Work on the redevelopment is progressing, Repton Parish Council has submitted an application to the Derbyshire assocoation of Local Councils for approval. If successful, this is then passed to the Department of Community and Local Government in London for final approval. Only then can the Treasury relase funds for the project to Repton Parish Council. Then the money would be given to Repton Villaage Hall Management Committee. We have a memorandum of understanding about how we work together thereafter.
The design has been finalised and the appointment of a professional team to run the project has started. This has been started now, whilst it does commit us to expense on fees, as we have the money to do this and are trying to get the project underway before it is too late to commence works in the winter. We have been advised both by other hall builders and those in the indusrty that starting after October 1st just increases the risk of increasing costs by having more weather delays than anticipated. Delaying the project until a spring 2019 start will do nothing to help our declining income and the loss of spending power from the funds available and applied for. On a project of this size, that erosion can be more than £2000 a month, which is staggering, it is all due to inflation in the building indusrty.
If all goes to plan, we hope to start on or before October 1st. There will be a run down period as the hall has to be emptied and users relocated. Loss of income is anticipated and budgeted for. Repton School and the United Reform Church in Pinfold Lane have agrred to help users where they can.

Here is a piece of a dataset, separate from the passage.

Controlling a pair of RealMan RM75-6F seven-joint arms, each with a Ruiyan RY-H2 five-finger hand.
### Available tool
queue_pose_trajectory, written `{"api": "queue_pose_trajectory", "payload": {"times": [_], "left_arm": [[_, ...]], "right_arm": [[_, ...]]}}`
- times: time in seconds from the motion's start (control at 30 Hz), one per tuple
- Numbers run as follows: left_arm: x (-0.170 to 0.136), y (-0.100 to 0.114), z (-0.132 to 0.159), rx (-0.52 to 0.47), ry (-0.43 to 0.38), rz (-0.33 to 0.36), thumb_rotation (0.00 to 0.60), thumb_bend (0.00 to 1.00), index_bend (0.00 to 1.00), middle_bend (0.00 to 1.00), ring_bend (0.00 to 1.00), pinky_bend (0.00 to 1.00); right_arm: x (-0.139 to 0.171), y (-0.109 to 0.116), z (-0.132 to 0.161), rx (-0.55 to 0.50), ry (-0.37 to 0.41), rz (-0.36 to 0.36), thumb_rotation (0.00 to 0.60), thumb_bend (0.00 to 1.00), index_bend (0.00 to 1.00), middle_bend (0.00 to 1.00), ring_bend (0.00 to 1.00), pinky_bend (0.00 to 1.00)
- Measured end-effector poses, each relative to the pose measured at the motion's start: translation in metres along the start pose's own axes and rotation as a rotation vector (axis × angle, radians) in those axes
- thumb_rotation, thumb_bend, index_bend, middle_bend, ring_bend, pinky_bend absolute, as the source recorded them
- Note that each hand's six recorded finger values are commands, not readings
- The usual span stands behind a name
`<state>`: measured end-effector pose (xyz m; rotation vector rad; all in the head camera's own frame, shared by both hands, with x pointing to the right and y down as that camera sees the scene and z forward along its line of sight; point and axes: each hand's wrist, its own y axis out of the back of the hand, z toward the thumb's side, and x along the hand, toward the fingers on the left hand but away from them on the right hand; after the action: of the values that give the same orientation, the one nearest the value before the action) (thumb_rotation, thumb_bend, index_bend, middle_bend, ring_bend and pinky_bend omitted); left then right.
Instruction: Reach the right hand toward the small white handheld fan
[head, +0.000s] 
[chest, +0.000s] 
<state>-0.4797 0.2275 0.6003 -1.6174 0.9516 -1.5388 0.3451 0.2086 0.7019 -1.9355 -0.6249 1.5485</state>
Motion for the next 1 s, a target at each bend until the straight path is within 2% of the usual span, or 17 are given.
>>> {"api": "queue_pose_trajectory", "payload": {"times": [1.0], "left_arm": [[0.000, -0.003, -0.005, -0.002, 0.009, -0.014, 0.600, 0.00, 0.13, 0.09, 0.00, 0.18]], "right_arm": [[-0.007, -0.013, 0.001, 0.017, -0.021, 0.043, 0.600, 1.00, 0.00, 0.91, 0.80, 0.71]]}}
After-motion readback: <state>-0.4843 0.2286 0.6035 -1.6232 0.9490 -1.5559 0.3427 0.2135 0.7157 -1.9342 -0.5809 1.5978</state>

Attempts are now beginning to seek other funding sources as any extra will enable us to complete the project fully, particularly in terms of fitting out the building. It will be tight otherwise we think, but cannot really know this until tenders come back which we hope will be in June. All the technical work has to take place first.

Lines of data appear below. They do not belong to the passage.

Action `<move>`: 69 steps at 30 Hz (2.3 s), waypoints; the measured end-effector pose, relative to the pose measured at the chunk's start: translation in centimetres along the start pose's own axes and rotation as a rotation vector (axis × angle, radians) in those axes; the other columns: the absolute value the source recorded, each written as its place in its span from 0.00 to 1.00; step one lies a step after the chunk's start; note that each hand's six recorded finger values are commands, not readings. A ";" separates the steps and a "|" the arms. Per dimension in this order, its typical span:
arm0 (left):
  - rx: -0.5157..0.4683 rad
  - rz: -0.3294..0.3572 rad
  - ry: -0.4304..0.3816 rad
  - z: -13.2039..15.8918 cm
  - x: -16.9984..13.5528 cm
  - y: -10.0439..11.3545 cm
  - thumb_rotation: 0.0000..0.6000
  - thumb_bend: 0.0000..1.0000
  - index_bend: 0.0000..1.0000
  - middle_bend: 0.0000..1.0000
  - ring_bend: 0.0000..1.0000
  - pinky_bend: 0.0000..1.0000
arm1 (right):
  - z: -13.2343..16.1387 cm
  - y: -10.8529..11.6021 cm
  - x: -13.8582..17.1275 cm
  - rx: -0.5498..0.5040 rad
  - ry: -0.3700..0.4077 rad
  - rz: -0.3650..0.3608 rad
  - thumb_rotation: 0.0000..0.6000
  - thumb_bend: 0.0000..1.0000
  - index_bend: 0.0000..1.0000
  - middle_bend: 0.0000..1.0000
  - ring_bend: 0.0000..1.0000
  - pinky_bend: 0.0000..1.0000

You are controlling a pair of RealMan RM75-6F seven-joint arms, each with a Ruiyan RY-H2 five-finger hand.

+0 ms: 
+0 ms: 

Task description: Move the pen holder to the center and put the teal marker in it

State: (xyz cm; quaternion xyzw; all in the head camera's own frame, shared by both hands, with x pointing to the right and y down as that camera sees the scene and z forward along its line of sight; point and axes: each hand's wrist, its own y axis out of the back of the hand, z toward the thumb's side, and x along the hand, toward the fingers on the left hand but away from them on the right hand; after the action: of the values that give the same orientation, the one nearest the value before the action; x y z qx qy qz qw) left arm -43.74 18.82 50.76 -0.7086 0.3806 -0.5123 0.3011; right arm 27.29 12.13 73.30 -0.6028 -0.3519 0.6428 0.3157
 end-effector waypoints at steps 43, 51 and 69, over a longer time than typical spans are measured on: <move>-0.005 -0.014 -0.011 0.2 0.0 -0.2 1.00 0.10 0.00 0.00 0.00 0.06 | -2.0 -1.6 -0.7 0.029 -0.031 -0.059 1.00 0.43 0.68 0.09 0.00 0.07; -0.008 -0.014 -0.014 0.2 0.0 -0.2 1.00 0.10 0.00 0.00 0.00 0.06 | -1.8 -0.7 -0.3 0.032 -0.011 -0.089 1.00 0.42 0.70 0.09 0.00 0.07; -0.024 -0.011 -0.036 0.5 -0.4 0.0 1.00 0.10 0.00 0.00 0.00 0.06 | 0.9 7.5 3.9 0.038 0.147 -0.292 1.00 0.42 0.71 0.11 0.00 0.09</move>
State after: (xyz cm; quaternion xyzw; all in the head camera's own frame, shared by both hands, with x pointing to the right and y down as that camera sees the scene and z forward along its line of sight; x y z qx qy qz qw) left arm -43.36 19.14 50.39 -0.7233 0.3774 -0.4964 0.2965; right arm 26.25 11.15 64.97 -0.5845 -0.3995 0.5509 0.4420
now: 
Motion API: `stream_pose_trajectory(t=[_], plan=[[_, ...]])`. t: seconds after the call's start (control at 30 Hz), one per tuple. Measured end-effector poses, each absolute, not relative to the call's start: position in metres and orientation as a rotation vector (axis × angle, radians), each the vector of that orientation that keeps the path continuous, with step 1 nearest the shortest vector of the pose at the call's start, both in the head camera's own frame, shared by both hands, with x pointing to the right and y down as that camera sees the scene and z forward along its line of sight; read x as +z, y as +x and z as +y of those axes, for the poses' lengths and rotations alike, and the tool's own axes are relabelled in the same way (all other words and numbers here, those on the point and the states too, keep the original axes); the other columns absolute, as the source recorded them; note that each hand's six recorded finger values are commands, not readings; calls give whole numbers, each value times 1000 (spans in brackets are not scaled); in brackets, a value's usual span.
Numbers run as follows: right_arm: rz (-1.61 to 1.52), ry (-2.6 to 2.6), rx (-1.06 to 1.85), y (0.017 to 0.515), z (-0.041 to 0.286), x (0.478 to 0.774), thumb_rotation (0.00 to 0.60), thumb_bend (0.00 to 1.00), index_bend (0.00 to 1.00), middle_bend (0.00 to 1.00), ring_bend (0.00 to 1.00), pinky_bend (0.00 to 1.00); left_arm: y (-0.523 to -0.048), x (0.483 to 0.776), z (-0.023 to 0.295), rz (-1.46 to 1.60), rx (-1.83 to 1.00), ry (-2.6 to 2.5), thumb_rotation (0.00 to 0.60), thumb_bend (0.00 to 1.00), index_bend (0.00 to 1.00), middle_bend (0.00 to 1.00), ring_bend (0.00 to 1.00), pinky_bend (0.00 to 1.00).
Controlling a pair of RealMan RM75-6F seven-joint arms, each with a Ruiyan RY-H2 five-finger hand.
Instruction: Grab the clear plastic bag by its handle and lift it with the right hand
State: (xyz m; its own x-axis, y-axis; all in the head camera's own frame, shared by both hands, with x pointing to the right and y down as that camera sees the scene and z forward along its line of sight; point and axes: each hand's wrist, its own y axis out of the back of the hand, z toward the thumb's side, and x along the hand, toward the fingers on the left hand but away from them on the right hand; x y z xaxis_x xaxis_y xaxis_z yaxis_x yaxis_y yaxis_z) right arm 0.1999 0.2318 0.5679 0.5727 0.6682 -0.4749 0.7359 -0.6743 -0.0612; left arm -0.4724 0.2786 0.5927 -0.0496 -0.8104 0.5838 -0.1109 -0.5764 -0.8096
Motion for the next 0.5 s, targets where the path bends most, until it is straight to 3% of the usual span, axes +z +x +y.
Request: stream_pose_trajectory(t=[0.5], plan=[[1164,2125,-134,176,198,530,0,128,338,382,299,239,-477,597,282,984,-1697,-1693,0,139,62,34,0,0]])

Finally, as this whole saga has been simmering since 1999, a history has compiled to explain how it was decided that the hall had to be replaced. The next question was how to replace it; to recondition with panels, rebuild in phases or all in one go? The public consultation process and media atention is documented. All of this is covered up to the decision point in 2013 that led to the planning application in 2014. The story from 2014 onwards has been about how to raise money for the project which culminated in the referendum in November 2017 and the Parish Council vote in April 2018. Before that vote there was much discussion about views put forward by individuals who reopened the design question and also the hall was assessed by potential refurbishers to try and find a cheaper option. In the end it was felt that it would be too risky to start a several hundreds of thousands of pound repair that may not actually work or, if it did, might only gain us 10 years of use. The history will be put on line when it is finished as we want to continue the culture of complete transparency pursued throught this saga.